#### SUPPLIED MATERIAL ####
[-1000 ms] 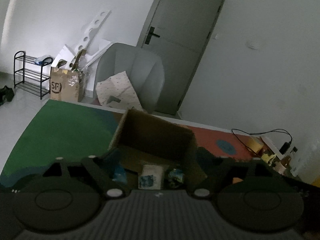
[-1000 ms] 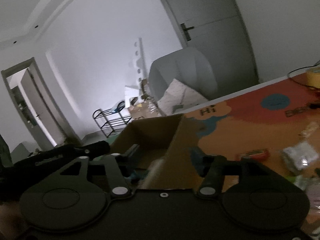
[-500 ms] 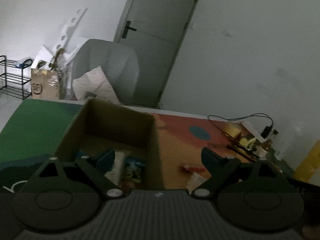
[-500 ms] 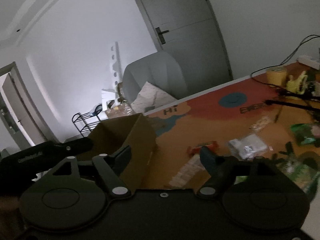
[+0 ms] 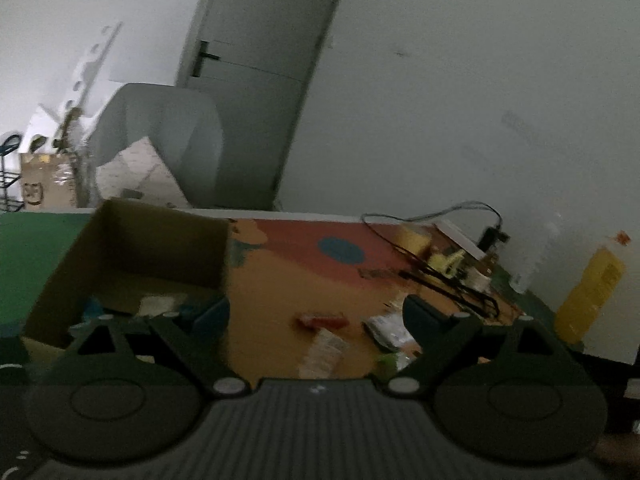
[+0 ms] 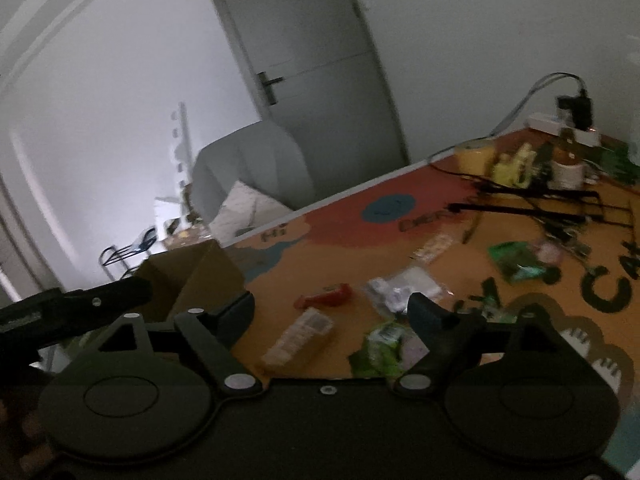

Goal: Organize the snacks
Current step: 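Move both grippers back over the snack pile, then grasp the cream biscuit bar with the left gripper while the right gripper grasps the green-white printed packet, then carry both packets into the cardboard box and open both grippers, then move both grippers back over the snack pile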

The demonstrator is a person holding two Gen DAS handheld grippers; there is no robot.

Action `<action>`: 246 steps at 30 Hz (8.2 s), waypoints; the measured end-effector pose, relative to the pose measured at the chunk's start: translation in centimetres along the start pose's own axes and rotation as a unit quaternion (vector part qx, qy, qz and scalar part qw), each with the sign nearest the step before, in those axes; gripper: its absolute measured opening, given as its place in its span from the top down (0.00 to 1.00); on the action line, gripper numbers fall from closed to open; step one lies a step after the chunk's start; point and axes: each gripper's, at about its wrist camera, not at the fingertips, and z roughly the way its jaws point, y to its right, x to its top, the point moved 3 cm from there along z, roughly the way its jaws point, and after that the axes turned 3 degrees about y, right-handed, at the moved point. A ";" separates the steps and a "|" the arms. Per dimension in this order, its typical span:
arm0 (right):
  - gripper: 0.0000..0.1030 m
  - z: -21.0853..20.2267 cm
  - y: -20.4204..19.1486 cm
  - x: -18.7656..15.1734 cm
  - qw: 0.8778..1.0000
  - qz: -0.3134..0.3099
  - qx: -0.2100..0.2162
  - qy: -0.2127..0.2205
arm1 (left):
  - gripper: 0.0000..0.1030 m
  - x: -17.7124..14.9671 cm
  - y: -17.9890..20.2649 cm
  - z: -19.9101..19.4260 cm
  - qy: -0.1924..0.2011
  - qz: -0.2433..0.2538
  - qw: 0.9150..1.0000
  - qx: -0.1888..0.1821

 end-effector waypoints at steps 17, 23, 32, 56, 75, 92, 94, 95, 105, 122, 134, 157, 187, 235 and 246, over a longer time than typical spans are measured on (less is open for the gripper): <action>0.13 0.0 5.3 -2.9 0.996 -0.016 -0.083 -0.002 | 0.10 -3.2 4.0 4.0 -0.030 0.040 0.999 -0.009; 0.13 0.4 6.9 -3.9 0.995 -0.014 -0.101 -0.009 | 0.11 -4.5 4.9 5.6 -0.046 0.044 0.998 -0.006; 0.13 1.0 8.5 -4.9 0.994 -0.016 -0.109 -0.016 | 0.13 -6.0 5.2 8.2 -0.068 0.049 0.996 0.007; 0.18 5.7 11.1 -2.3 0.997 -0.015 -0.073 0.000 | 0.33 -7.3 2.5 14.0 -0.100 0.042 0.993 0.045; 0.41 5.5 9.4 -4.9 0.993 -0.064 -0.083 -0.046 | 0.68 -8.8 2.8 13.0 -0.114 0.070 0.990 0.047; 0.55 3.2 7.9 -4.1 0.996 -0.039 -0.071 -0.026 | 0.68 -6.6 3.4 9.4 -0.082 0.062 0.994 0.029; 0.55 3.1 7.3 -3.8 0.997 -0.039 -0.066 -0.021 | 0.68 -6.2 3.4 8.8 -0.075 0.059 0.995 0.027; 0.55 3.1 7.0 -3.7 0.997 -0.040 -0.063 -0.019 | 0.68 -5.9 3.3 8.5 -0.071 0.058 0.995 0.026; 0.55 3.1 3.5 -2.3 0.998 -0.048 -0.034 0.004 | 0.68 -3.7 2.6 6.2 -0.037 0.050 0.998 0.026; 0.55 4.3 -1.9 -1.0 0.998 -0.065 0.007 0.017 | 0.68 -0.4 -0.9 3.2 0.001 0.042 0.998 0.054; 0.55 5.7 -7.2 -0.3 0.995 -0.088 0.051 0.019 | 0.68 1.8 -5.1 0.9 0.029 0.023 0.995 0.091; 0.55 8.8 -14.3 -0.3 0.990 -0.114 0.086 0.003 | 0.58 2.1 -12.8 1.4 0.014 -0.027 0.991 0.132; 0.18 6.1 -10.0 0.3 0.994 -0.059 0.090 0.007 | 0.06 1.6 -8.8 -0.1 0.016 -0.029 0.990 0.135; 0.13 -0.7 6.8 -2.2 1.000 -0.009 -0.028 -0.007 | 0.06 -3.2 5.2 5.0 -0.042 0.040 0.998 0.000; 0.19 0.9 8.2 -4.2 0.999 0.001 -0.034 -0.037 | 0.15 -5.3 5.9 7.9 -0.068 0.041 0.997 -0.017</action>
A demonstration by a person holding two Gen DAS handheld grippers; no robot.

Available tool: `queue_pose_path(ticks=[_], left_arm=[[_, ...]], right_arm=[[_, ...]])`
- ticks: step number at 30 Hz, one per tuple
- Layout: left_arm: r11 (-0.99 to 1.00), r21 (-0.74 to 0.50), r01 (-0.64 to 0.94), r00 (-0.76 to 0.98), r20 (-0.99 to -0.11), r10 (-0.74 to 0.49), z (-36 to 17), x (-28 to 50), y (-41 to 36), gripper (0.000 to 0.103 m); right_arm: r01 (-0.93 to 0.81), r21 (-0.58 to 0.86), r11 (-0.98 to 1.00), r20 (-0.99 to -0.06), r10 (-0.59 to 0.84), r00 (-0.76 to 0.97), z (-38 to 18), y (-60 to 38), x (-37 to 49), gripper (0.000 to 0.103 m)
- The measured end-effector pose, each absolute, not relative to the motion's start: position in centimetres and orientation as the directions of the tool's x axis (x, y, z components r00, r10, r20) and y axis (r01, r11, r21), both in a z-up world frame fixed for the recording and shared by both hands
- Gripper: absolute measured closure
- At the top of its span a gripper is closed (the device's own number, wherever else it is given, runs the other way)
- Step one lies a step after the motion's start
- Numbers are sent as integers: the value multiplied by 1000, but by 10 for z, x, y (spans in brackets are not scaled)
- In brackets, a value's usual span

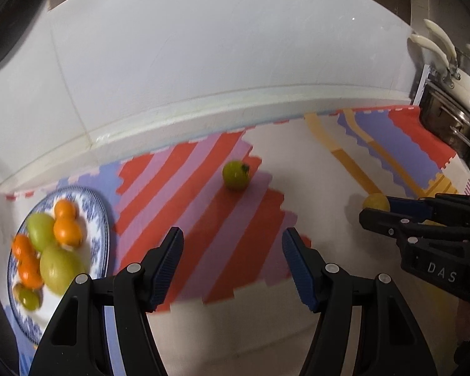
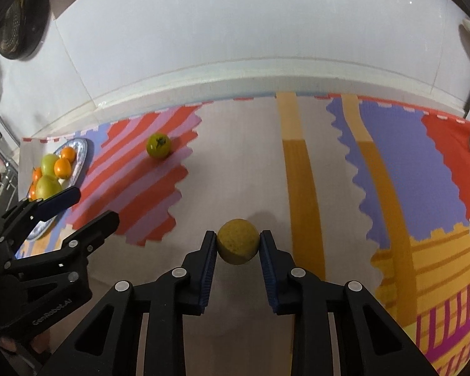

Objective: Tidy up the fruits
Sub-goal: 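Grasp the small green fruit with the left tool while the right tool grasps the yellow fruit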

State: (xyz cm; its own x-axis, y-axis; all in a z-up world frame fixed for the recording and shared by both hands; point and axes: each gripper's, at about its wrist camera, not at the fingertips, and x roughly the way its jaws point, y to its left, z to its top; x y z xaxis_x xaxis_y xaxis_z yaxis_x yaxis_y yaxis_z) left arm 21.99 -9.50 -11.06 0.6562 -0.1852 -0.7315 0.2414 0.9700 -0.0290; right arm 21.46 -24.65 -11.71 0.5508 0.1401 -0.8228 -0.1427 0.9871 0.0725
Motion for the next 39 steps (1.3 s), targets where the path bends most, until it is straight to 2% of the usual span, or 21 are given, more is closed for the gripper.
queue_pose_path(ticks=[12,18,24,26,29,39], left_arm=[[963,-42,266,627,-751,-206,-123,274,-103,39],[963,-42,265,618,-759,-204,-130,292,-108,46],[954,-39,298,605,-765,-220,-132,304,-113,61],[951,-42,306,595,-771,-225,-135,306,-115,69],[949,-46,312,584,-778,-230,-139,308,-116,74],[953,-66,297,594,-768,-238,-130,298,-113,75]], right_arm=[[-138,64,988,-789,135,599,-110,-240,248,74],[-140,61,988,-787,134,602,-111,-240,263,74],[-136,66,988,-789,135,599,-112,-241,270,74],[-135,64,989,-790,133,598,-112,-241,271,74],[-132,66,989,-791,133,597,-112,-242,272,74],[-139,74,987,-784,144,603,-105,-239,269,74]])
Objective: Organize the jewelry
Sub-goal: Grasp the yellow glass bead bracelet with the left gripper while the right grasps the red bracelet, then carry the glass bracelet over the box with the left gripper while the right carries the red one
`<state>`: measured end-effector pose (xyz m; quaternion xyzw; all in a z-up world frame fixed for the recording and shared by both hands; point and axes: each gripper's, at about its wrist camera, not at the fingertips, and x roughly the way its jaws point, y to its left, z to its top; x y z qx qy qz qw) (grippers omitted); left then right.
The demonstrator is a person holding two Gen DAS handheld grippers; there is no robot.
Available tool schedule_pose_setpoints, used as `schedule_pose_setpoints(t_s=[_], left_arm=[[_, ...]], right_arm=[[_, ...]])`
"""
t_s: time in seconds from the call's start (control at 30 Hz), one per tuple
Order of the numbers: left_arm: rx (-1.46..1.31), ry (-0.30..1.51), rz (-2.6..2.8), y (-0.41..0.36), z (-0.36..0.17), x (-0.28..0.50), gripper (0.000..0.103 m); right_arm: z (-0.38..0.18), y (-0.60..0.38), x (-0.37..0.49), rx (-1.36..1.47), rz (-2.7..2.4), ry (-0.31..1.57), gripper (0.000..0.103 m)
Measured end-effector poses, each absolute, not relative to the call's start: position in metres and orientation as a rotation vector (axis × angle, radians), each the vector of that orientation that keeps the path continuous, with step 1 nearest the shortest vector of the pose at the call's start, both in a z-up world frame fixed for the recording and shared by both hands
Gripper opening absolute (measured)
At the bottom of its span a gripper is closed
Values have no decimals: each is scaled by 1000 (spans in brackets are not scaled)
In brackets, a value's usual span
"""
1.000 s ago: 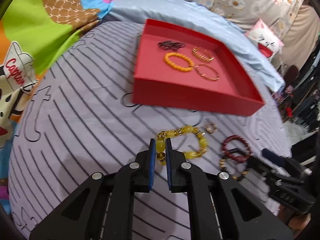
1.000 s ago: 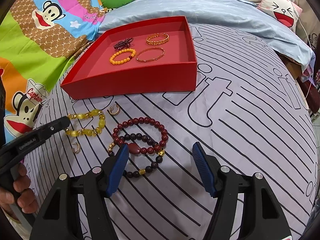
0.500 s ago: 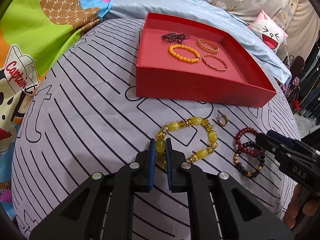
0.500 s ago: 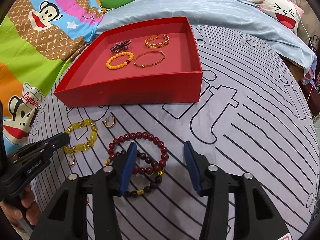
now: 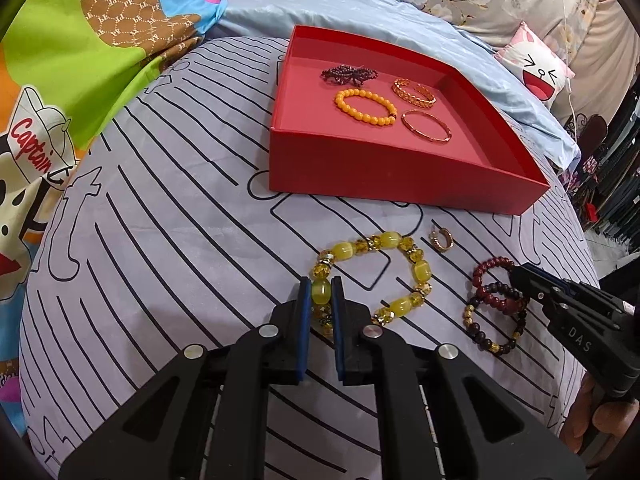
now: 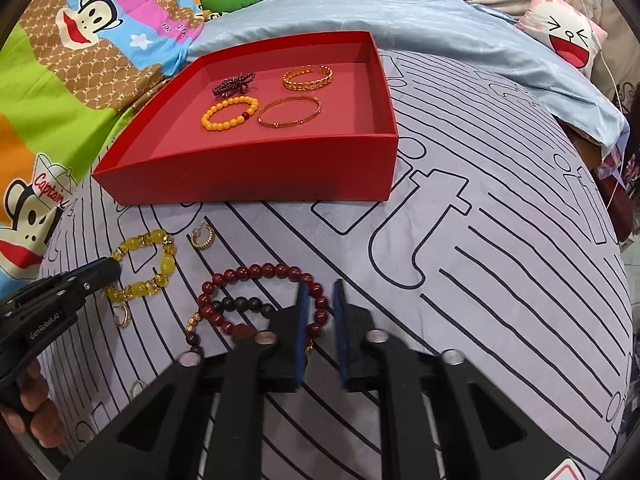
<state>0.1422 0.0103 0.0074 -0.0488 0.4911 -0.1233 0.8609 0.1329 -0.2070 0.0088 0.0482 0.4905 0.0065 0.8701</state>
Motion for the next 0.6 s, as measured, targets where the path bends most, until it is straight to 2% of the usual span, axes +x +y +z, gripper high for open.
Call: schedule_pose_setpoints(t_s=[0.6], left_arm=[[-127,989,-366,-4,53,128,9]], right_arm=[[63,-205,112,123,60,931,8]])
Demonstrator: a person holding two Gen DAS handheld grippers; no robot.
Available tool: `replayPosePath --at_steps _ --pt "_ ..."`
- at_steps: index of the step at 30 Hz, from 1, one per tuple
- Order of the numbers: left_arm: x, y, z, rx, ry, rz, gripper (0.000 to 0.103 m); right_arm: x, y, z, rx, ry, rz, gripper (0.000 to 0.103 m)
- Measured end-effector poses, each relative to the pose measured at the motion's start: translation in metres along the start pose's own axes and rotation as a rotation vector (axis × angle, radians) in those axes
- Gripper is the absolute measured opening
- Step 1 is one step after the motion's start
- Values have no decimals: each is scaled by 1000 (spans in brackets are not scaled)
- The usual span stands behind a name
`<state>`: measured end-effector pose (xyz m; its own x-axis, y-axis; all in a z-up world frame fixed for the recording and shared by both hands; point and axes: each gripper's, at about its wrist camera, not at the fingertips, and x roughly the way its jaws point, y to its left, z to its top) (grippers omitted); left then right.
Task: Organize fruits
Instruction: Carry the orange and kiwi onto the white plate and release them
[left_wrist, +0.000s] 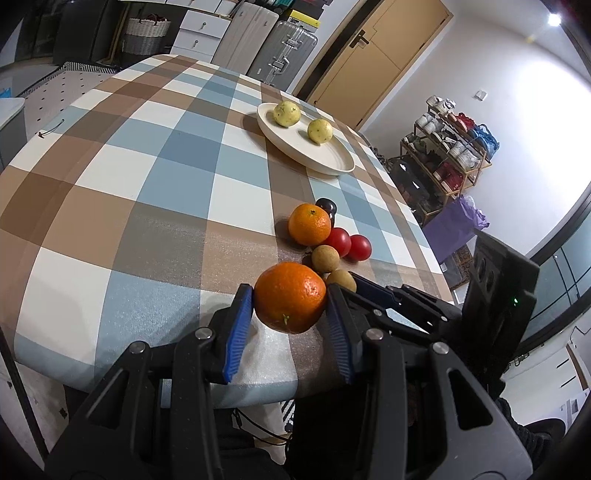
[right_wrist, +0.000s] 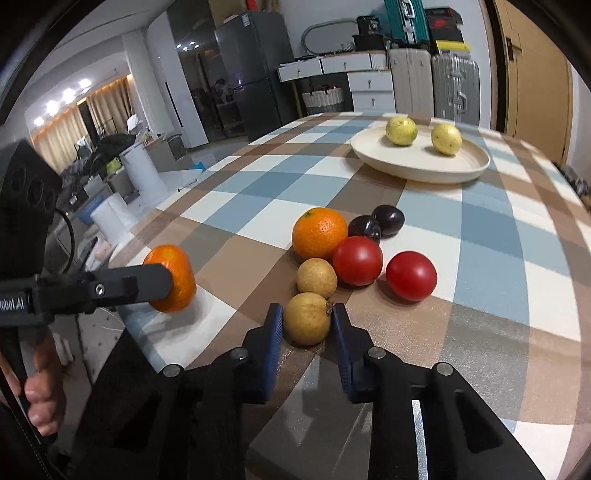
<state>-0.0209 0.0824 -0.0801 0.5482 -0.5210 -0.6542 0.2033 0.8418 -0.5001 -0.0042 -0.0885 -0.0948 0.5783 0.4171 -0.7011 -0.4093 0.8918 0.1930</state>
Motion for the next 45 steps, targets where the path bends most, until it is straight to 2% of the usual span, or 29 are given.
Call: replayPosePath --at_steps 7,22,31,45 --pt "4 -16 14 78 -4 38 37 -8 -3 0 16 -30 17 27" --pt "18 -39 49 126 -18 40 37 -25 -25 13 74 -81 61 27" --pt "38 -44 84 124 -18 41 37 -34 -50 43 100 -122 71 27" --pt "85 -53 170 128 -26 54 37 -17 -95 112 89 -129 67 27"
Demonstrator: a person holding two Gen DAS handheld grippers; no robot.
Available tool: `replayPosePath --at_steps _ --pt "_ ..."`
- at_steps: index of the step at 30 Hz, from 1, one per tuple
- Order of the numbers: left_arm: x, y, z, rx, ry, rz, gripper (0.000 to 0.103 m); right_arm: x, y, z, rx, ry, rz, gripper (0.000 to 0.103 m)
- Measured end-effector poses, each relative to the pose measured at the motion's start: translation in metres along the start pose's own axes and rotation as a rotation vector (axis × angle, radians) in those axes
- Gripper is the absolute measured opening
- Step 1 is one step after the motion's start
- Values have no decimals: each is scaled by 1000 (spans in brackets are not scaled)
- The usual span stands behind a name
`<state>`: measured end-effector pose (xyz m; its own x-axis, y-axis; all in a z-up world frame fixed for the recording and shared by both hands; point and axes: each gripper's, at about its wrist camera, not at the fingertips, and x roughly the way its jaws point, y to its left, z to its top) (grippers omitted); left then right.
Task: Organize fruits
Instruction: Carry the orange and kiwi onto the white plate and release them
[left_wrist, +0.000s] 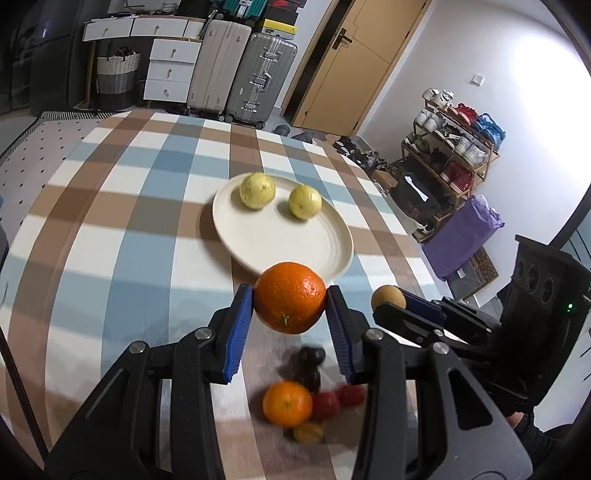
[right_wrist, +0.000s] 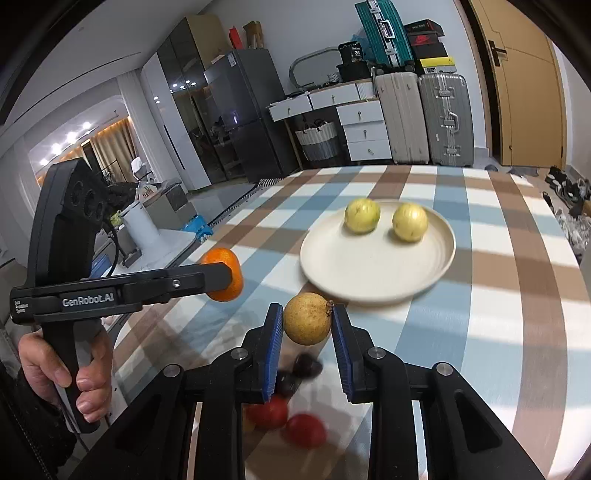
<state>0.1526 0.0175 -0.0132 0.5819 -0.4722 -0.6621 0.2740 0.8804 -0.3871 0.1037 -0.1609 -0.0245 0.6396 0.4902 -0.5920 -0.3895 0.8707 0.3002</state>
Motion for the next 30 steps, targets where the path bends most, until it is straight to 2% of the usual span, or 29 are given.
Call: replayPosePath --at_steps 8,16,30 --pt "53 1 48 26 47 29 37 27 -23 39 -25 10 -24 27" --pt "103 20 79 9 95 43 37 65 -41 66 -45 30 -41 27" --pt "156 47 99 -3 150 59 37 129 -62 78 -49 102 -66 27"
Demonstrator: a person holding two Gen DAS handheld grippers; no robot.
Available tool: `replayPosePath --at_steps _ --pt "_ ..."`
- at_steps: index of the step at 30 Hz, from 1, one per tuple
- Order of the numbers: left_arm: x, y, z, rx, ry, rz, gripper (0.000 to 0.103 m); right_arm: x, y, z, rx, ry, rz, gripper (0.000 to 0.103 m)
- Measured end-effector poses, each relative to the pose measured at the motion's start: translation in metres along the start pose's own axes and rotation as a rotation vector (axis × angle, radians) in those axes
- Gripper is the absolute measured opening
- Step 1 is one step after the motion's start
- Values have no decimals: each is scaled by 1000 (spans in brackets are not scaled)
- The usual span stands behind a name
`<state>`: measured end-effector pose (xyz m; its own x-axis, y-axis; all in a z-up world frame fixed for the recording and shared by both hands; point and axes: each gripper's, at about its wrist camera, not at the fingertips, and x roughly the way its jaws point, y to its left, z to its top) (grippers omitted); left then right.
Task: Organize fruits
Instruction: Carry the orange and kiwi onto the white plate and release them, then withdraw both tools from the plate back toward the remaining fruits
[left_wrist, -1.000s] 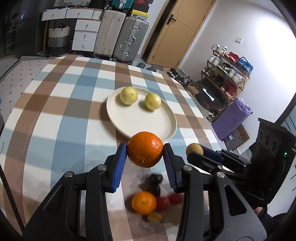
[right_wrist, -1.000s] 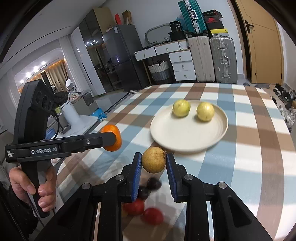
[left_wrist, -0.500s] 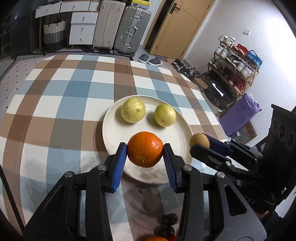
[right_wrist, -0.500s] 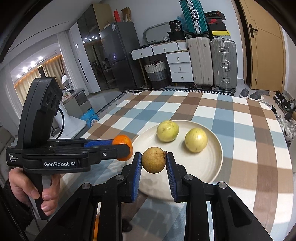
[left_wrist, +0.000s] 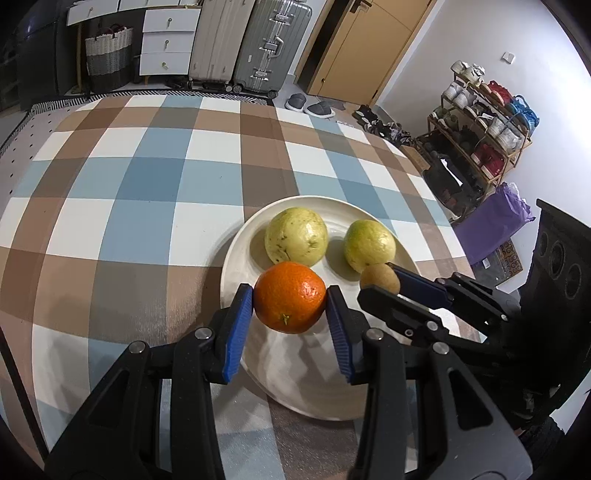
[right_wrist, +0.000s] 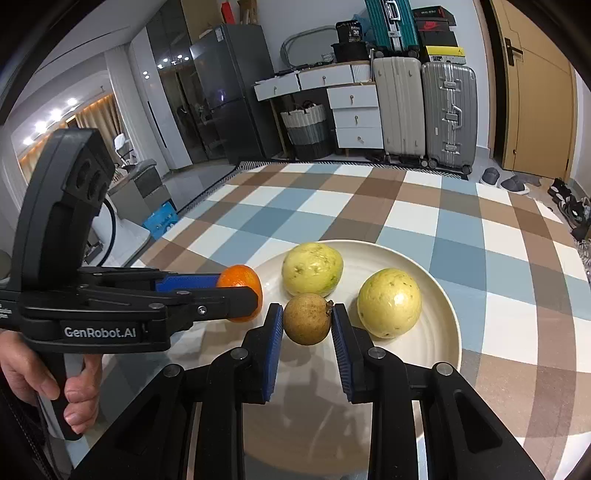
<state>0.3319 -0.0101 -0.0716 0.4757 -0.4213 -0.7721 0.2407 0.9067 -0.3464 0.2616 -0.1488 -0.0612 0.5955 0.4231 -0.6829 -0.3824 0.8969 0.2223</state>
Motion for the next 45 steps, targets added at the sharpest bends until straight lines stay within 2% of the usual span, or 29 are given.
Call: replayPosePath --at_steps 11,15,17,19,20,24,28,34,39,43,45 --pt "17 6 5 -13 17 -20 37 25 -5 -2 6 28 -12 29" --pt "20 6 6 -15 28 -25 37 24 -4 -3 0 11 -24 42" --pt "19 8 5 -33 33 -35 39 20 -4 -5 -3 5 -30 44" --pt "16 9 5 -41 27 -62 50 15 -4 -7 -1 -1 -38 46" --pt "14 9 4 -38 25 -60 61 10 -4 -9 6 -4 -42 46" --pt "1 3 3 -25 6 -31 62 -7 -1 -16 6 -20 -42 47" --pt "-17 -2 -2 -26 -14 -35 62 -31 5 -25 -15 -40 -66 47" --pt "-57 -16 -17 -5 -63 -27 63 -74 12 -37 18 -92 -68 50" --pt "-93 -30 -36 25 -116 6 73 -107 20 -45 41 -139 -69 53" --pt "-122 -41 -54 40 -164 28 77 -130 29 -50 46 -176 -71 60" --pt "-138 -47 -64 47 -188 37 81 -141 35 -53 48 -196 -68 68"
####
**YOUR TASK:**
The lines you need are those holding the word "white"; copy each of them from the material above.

**ANSWER BOX:**
Current step: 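Move both grippers back over the snack pile, then grasp the cream biscuit bar with the left gripper while the right gripper grasps the green-white printed packet, then carry both packets into the cardboard box and open both grippers, then move both grippers back over the snack pile
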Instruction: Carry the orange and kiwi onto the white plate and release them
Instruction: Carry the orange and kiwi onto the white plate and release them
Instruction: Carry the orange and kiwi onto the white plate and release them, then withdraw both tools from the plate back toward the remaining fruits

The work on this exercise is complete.